Hello, I work as an AI Researcher at the Computational Social Listening Lab where I am advised by Prof. Lyle Ungar and Prof. Sharath Guntuku.
My projects span high-impact domains including healthcare, finance, and social media, with a core emphasis on creating models that are not only accurate, but also explainable and deployable at scale. I’m passionate about leveraging ML, AI, and software engineering to deliver results that drive business value and societal impact.
🚀 I am currently actively seeking full-time opportunities in applied ML, AI-driven product development, or software engineering — especially within mission-driven and tech-forward teams.
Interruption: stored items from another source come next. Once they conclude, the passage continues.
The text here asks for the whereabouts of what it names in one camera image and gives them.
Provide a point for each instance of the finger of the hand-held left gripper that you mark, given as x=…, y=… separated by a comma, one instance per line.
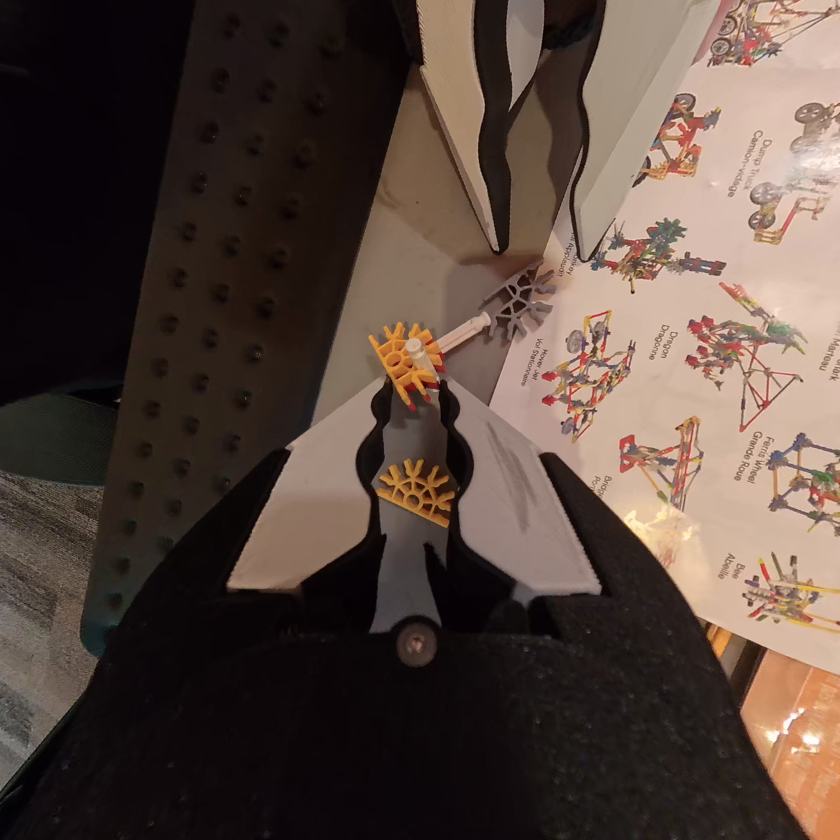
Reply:
x=636, y=85
x=453, y=79

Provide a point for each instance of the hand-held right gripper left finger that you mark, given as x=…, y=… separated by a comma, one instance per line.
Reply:
x=295, y=525

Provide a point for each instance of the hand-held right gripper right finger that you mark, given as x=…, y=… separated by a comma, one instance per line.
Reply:
x=525, y=525

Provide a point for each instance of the red toy connector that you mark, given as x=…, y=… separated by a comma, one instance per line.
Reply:
x=420, y=388

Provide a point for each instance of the yellow fan connector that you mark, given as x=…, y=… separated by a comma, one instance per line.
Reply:
x=394, y=358

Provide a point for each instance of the short white plastic rod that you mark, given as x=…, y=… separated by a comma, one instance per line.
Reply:
x=413, y=348

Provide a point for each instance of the grey snowflake connector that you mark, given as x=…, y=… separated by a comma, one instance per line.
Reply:
x=515, y=305

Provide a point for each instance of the yellow snowflake connector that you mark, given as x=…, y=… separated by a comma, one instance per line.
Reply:
x=420, y=506

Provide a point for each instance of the white printed instruction sheet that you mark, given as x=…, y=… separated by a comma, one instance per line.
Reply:
x=715, y=525

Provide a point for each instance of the colourful cardboard toy box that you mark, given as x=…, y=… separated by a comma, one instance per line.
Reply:
x=800, y=722

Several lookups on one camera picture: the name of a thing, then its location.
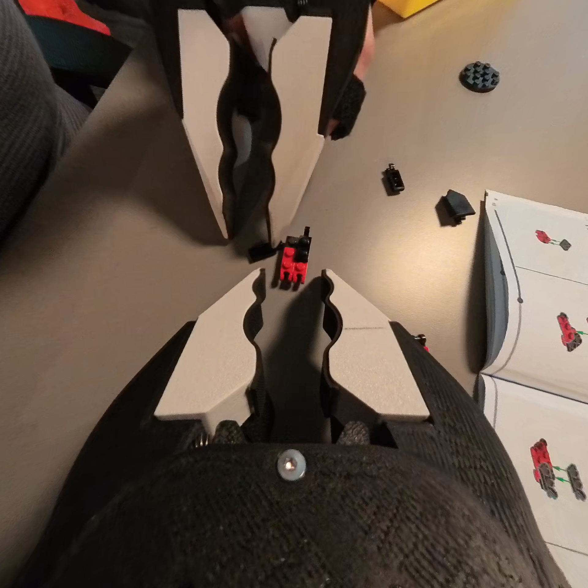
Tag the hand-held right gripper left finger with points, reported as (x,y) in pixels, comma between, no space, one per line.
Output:
(211,372)

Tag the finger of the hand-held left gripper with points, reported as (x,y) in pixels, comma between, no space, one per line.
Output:
(202,92)
(303,101)

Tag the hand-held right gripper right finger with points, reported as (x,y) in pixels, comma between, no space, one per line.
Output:
(376,376)

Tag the yellow plastic bin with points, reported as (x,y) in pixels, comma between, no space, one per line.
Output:
(409,5)

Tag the small black lego piece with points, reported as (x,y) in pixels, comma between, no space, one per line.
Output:
(393,179)
(302,243)
(262,251)
(454,206)

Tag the small red black lego assembly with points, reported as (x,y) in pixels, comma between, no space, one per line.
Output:
(291,266)

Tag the lego instruction booklet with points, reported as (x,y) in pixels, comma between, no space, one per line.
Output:
(542,285)

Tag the black red yellow lego assembly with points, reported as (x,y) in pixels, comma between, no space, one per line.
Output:
(421,342)

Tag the person's left hand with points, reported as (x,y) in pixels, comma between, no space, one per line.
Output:
(366,50)

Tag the small dark round disc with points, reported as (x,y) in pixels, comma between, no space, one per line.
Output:
(480,76)

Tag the red teal object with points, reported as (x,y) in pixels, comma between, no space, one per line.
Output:
(69,27)

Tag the person's dark grey clothing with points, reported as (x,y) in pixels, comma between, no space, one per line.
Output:
(27,115)
My academic journey began with a strong foundation Statistics and Mathematics where I developed the acumen in Analytics, Inference and data driven modeling - it laid the groundwork for my foray into Data Science. Now I am focused on exploring the vast potential of Generative AI and Machine Learning in solving real-world challenges and leveraging data to drive impactful insights.
1. Vision-Language Understanding: I am interested in pursuing research on enhancing Vision-Language Models (VLMs) through Representation Learning and Transfer Learning, with a focus on Compositionality, Alignment, and Grounding to better integrate visual and textual data.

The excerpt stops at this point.